As a result of the continued successful implementation of its expansion
plan, Interpharm’s revenues increased to a
record $63.4 million from $39.9 million in the prior year. Interpharm’s
gross margin dollars increased to $17.4 million for fiscal 2006 from
$9.1 million for 2005. Gross profit percentage for fiscal 2006 increased
to 27.5% from 22.7%, or 4.8 percentage points.
Interpharm’s growth was a direct result of its
increased research and development spending which is projected to
continue, and accelerate, for the fiscal year ending June 30, 2007.

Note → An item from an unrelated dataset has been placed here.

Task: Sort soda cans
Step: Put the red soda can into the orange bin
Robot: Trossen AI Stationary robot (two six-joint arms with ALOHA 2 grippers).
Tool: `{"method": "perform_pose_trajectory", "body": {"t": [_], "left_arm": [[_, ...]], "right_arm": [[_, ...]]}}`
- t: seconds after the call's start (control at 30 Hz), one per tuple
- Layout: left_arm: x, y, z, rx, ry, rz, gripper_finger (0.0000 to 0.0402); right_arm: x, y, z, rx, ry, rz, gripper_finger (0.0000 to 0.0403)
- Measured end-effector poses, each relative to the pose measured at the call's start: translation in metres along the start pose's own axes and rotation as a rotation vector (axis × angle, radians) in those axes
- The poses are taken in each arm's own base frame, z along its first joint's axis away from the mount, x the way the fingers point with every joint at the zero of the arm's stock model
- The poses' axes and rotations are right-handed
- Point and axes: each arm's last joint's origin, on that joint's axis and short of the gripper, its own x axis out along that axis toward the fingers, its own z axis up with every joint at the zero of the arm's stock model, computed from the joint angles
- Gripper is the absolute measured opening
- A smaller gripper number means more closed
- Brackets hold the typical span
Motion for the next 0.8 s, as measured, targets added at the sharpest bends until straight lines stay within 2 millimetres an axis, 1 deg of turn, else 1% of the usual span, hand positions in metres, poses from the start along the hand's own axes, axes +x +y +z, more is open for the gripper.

During fiscal 2006, Interpharm spent approximately $10.7 million on
research and development, as compared with $4.0 million for 2005 and
$0.5 million for 2004. While research and development spending is also
the cause of Interpharm’s $3.8 million net
loss, it allowed Interpharm to file 17 new ANDAs and obtain eight new
approvals since July 1, 2005. Interpharm had previously projected only
25 total filings by June 30, 2007, but reports that it is now on a pace
for at least 37.
With funding obtained through a previously announced $41.5 million
credit line and two previously announced $10 million sales of preferred
stock, Interpharm reported that it will continue to pursue development
and FDA approvals for higher margin products in each of its six targeted
product areas and seek to successfully commercialize those products. In
addition, Interpharm believes that it now has sufficient funds to
complete its current business plan, as well as to allocate funds for
additional projects.
During the fiscal year ended June 30, 2006, Interpharm launched two
products: sulfamethoxazole and trimethoprim single and double strength
combination tablets (generic versions of Bactrim®
and Bactrim DS®) and two strengths of a female
hormone product. In the aggregate, both of these product launches
resulted in sales of approximately $12.3 million, and contributed to
Interpharm’s overall increase in gross profits.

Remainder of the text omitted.